### What this task involves
Please state how many lines in the records below contain the word "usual"; the answer should be a number and nothing else.

### Excerpted records
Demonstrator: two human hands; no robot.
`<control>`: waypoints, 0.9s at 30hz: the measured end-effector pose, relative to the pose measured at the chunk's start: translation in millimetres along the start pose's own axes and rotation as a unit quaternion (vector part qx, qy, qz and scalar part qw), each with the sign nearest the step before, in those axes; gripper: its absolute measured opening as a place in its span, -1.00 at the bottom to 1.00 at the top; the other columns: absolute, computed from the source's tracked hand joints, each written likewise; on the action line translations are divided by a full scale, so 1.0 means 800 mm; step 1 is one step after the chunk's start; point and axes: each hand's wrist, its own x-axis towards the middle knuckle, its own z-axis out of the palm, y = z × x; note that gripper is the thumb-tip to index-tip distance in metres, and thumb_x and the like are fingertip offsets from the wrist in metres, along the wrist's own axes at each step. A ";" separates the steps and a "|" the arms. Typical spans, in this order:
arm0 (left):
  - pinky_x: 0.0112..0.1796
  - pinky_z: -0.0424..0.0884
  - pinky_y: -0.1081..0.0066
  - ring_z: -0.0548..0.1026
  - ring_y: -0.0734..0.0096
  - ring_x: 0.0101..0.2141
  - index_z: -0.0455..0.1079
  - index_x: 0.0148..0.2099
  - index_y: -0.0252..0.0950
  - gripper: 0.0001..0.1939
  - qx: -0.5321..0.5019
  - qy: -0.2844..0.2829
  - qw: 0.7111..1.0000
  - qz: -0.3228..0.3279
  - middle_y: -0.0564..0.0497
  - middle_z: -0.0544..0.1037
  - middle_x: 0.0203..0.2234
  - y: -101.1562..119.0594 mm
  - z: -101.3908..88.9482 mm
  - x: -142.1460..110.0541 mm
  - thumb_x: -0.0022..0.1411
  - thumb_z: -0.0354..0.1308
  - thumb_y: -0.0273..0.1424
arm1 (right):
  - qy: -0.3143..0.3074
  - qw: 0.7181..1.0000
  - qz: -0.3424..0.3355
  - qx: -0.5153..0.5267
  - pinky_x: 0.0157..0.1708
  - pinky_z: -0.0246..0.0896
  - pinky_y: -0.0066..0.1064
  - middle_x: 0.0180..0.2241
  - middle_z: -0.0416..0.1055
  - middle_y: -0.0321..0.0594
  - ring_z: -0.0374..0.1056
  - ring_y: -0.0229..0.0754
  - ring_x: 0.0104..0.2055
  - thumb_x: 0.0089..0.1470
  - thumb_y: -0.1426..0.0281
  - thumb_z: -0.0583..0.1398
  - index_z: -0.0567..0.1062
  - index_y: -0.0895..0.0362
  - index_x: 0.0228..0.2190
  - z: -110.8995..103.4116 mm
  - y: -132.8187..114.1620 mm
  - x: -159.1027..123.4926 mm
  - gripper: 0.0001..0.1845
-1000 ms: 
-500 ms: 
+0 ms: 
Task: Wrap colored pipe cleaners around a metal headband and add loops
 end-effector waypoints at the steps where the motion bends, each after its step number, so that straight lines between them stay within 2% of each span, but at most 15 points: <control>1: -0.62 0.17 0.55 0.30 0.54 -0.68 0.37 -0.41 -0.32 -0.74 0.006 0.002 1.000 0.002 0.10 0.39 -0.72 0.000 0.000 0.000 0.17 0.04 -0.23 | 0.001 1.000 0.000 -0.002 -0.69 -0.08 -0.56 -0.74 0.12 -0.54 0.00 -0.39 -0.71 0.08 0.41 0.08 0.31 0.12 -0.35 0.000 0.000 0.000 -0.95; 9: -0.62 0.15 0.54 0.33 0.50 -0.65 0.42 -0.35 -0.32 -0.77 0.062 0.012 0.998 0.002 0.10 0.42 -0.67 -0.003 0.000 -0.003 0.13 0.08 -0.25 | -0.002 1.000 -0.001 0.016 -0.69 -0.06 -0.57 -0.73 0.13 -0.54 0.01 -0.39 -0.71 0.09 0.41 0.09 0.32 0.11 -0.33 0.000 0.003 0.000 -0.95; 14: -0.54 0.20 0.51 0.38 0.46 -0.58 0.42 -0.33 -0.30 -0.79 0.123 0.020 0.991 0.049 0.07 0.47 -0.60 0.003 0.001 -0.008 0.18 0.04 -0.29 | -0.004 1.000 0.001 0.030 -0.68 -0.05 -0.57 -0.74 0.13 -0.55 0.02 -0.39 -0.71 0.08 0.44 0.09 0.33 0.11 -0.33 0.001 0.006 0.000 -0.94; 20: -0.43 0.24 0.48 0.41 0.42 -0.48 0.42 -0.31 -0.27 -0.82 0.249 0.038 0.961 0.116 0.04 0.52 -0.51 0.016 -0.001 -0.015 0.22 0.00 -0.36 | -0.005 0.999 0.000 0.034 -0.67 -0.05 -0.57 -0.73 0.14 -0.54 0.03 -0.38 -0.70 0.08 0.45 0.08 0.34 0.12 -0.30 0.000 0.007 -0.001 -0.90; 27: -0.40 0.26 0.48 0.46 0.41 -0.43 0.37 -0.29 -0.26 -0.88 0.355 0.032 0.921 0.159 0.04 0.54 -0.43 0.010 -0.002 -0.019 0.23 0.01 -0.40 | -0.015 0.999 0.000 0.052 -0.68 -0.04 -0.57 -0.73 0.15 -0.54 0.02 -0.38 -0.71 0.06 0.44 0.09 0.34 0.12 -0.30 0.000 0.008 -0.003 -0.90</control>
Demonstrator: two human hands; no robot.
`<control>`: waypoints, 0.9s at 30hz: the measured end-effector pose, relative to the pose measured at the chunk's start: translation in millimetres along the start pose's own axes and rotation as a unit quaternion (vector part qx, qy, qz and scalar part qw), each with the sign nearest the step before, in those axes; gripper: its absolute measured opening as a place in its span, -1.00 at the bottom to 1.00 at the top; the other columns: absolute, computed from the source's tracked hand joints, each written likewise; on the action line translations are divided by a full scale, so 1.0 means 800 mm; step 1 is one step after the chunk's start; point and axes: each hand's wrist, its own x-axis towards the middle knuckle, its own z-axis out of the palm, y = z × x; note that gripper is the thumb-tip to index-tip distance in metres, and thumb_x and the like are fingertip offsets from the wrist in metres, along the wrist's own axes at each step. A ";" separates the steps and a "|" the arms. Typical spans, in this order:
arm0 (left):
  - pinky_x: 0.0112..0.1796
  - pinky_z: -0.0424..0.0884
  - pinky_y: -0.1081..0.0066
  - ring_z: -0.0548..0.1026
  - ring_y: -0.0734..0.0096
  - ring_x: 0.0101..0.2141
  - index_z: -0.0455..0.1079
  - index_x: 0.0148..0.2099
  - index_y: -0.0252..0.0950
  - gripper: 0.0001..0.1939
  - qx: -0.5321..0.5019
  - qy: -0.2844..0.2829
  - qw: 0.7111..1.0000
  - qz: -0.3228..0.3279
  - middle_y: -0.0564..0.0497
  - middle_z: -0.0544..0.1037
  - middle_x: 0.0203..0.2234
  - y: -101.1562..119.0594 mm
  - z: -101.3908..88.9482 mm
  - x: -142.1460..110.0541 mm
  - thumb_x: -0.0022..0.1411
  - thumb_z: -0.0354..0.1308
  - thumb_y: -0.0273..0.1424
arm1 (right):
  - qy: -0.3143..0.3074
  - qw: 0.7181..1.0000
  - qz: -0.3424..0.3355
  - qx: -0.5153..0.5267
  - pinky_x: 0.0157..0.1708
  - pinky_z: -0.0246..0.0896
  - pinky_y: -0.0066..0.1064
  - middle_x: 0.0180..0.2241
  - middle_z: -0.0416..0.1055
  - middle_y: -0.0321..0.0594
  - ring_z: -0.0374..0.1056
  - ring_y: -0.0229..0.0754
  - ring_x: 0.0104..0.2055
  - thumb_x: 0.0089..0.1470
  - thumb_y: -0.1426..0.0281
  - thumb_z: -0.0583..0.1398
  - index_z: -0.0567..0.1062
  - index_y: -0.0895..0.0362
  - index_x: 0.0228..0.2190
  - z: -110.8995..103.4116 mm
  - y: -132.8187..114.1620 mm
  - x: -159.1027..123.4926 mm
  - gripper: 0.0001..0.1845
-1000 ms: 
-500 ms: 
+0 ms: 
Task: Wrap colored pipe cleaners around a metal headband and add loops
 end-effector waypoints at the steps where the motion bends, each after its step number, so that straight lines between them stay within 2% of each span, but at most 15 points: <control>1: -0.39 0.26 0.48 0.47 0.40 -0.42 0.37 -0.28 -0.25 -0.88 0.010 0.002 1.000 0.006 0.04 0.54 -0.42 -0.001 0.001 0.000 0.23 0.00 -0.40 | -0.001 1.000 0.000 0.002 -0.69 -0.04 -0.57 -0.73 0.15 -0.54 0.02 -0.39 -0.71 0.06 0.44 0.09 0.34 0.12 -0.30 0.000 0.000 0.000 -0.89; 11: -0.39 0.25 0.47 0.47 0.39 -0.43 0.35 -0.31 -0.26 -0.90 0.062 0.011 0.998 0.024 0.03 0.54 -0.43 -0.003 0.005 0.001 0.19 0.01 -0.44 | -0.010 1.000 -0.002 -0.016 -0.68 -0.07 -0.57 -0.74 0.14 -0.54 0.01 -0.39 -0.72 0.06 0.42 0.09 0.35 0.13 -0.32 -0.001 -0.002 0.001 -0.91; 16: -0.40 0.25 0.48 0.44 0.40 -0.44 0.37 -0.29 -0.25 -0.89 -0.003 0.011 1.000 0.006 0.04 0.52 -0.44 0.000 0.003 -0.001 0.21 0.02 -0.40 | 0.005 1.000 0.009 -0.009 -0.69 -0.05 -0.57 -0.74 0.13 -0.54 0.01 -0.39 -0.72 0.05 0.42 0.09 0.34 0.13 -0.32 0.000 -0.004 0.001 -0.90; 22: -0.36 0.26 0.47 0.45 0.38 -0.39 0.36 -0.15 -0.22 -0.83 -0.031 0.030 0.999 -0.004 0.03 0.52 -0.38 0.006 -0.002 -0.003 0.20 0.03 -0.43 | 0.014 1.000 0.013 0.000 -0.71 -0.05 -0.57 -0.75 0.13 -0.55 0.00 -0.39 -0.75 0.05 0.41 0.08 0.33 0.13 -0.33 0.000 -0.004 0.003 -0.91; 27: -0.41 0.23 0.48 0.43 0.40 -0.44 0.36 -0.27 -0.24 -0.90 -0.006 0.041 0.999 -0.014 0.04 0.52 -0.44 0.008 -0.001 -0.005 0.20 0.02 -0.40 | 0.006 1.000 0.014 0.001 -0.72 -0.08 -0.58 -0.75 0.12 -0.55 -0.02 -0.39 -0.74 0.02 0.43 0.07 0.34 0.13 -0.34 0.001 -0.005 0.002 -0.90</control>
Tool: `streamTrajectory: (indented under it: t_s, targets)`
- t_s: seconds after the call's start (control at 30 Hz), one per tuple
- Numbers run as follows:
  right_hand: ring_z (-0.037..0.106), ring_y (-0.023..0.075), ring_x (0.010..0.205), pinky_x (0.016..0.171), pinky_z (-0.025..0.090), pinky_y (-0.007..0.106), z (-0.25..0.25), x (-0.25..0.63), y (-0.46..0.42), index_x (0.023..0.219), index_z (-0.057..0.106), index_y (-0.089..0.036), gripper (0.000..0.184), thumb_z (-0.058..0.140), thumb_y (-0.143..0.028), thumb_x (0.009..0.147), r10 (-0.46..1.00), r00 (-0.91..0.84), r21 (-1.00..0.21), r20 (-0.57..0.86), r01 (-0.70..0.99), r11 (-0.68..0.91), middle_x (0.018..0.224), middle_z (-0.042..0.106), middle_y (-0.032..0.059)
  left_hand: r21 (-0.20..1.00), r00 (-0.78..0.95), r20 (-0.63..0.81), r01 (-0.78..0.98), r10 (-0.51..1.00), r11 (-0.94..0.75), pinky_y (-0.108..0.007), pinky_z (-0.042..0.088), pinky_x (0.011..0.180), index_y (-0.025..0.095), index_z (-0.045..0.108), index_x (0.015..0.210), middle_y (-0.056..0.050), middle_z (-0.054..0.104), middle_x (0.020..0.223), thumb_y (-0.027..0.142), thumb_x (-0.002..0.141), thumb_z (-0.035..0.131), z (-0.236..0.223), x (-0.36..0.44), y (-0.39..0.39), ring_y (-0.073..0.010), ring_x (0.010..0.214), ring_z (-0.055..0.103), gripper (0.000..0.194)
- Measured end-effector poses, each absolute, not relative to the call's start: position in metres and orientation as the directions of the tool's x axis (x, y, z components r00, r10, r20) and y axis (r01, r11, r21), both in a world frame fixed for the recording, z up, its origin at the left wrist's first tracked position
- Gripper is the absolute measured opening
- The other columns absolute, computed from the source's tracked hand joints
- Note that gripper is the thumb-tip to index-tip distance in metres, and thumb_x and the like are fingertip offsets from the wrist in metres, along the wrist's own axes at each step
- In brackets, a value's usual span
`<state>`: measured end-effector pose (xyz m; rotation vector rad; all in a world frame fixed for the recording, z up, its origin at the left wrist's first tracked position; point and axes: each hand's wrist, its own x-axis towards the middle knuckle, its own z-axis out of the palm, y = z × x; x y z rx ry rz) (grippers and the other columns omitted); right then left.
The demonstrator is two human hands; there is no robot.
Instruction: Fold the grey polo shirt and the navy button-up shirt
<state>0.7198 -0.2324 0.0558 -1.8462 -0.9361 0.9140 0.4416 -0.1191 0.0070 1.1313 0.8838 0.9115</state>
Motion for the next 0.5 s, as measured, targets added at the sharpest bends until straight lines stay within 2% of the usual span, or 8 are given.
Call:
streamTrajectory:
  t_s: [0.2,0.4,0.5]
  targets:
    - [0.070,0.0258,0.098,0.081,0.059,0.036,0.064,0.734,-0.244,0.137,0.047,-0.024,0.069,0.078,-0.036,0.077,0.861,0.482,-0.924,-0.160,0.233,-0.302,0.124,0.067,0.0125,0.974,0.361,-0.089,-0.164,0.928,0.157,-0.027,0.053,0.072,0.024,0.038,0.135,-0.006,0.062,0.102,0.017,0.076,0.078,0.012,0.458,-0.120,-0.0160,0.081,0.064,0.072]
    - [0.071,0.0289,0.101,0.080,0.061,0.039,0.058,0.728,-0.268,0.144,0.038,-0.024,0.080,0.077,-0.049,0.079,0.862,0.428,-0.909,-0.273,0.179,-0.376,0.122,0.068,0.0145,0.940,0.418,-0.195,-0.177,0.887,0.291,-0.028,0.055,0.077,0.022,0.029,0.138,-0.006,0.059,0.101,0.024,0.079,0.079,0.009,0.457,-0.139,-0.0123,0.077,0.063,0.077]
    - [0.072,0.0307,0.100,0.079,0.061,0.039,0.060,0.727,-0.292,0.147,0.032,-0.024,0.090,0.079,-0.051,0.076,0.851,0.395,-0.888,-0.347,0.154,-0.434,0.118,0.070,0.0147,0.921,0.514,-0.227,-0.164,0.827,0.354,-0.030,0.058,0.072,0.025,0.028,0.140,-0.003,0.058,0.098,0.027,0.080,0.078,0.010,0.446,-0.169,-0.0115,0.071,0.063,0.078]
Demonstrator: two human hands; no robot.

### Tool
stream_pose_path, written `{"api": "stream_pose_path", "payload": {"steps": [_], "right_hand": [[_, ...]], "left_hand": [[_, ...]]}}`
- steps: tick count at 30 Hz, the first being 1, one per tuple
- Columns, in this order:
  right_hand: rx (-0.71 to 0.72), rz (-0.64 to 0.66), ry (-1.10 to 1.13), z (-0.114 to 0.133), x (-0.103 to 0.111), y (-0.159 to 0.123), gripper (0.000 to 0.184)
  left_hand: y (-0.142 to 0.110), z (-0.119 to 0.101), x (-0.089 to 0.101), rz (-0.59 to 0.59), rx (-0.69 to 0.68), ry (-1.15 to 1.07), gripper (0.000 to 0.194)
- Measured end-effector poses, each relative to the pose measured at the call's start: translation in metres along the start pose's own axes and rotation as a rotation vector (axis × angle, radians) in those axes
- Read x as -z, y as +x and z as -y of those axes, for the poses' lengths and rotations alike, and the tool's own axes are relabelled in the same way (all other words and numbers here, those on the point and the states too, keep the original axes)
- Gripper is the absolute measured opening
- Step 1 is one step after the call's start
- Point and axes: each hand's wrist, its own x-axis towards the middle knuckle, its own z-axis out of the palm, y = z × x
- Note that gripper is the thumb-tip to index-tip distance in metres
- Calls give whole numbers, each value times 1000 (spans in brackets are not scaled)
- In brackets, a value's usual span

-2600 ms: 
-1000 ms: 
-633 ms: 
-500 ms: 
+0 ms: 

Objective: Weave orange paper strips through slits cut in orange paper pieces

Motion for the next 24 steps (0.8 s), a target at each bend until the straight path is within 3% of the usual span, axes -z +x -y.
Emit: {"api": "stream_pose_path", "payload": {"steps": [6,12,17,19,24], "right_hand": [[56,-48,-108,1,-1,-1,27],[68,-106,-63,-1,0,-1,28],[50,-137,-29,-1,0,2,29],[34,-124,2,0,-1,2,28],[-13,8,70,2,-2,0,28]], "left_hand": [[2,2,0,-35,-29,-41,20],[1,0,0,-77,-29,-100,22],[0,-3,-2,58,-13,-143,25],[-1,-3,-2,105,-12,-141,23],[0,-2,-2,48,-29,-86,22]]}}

### Task result
4